Scott Drummonds on Virtualization



In today’s post I want to update and amplify thoughts from an old post on Storage IO Control (SIOC).  VMware customers that are using SIOC may sometimes see the following vCenter alarm:

Non-VI workload detected on the datastore

Or you may see the following warning in the vSphere client:

An external I/O activity is detected on datastore …

It is from this message that a bunch of smart questions arose from a former colleague of mine.  The bright guys at VMware–including Joey Dieckhans, a man I am very proud to have brought into VMware–provided a lot more detail about this situation.  There were so many interesting questions and answers that I will present a summary of our conversation in FAQ form.

What does SIOC do?

When VMFS volume latency passes a user-definable threshold, SIOC throttles throughput to the datastore.  Decreasing storage throughput should alleviate congestion on the datastore, hopefully resulting in a decreased latency.

What does this alarm mean?

If SIOC reduces throughput but latency does not decrease, SIOC assumes there is another workload driving storage IO to the volume and impacting latency.  This alarm informs the administrator that latency is not decreasing as virtual machine throughput is reduced.

How does behavior change once this alarm has been raised?

This alarm is effectively a sign that SIOC has given up and is no longer trying to throttle virtual machine access to the storage device.  This was deemed the proper behavior to guarantee that the virtual machines do not starve as non-virtualized workloads continue to access the shared datastore.

Has this alarm’s behavior changed in vSphere 5?

In Joey’s words, in vSphere 5 the SIOC alarm is no longer on a “hair trigger”.  It will make sure that there are several observed anomalies before raising the alarm.  This should reduce the alarm’s frequency, which was usually the result of a false positive.  Also, the alarm is no longer enabled by default in vSphere 5.  If you want to see it–and I recommend that you all do–you should enable the “Unmanaged workload detected on SIOC-enabled Datastore” alarm.

What type of configurations would raise this alarm?

In any environment where VMware is sharing storage with non-VMware workloads.
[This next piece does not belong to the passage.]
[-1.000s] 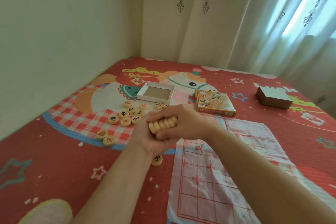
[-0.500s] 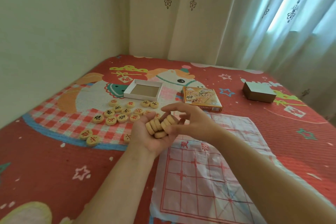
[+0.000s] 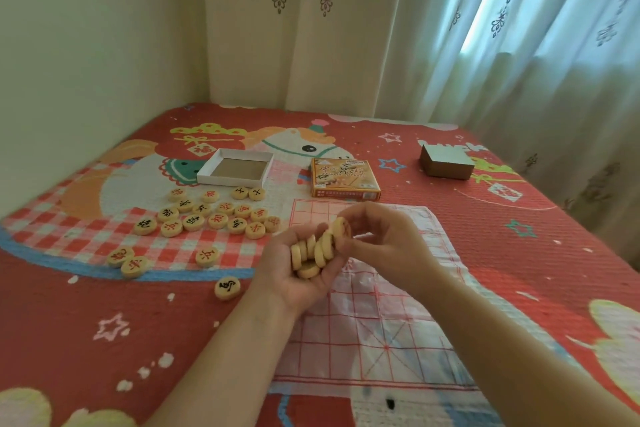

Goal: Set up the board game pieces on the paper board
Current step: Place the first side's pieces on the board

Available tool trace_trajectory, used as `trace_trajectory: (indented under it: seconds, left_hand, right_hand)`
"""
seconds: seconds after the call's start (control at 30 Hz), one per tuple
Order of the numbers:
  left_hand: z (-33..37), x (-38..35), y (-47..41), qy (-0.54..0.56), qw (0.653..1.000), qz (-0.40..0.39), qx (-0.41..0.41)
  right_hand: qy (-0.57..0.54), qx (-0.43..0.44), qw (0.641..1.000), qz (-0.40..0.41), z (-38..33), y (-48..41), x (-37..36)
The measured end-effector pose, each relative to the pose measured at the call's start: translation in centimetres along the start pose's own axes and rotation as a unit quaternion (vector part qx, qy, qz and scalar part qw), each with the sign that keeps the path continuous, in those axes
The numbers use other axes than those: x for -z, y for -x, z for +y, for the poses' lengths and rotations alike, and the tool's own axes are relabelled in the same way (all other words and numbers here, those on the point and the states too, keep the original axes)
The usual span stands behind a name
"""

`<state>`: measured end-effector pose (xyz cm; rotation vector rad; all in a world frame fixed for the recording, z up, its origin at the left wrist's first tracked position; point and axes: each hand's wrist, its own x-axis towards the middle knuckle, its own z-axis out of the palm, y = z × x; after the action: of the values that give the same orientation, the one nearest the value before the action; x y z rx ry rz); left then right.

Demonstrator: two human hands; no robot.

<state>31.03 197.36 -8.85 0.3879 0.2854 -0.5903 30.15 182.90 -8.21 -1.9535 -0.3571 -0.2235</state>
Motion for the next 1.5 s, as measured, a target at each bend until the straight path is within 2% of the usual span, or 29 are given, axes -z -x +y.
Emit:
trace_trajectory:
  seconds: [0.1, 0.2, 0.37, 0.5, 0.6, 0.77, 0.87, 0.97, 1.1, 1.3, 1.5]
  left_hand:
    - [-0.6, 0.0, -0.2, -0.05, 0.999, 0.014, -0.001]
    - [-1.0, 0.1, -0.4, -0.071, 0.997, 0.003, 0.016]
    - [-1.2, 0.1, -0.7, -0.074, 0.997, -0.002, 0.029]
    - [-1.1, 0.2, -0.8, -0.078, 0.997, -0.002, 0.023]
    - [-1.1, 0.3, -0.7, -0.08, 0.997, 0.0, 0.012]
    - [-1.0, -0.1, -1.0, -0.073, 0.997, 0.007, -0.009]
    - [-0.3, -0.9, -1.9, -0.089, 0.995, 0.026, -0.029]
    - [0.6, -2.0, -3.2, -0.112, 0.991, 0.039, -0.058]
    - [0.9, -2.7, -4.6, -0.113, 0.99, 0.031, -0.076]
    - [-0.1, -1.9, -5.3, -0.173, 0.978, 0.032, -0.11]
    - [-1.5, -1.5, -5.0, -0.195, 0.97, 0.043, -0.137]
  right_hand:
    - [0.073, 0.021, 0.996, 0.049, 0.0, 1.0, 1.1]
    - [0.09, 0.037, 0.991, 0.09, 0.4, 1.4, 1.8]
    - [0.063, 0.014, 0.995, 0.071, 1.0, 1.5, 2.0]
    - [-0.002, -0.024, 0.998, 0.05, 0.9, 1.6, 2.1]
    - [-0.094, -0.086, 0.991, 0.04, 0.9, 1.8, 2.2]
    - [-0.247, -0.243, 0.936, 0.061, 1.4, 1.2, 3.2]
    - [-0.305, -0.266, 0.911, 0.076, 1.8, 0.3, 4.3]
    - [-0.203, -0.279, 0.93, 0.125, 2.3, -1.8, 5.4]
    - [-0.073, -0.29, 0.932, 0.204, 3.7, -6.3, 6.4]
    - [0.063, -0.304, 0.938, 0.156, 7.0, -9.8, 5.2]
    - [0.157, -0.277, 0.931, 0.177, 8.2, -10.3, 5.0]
Examples include two partitions on a LUN, or two LUNs in a RAID group, or two LUNs in a storage pool, or even two LUNs on different arrays but sharing common interconnect. The degree to which competing workloads will impact each other on a single array is highly specific to the workload and storage architecture. But since the alarm’s sensitivity was decreased in vSphere 5 the later possibilities of the above list are much less likely.

What does EMC recommend with respect to this alarm?

I do not want to speak for all storage vendors, but I think there should be no vendor-specific recommendation for this alarm.  Administrators should enable SIOC and they should be informed when SIOC is unable to provide its advertised value.  Administrators need not act on the alarm but they should be aware that SIOC has stopped trying. If SIOC functionality is required and this alarm is frequently raised, consider separating physical workloads to different pools or even arrays.

Where does SIOC run?

SIOC runs in the VMkernel using values configured by vCenter.  As a result, if vCenter goes offline SIOC will continue to function normally.

What exactly is done to throttle virtual machines?

Using the parameters passed to it by vCenter, SIOC can calculate the relative priority of each of the virtual machines on that ESX host.  SIOC can then parcel out queue slots based on relative priority of each virtual machine that shares the VMFS volume.

Is there a cool video that would put this feature to demonstration with clever graphics and a catchy song?

Why, yes!  See the video Joey created around SIOC’s release.

I will update this entry as questions arise.

3 Responses

This is very annoying alarm since majority of storage arrays today are “pooled” so it is not that unexpected that same disks would be utilized by non-VI workloads. This notification is simply just cluttering vSphere event logs and increasing size of vCenter database unnecessarily.

    • Well, if you are pooling your storage between VMWare and other workloads then SIOC isn’t doing you any good and that is what the alarm is letting you know. Basically VMWare setup SIOC so that it wouldn’t try to completely strangle your VM’s just so that a workload with an unknown priority can use up the freed capacity (where capacity is bandwidth or IOPS).

  • If you’re using pooled storage and you get this alarm, you aren’t providing enough headroom for the IOPS required from the virtual infrastructure.

    More spindles!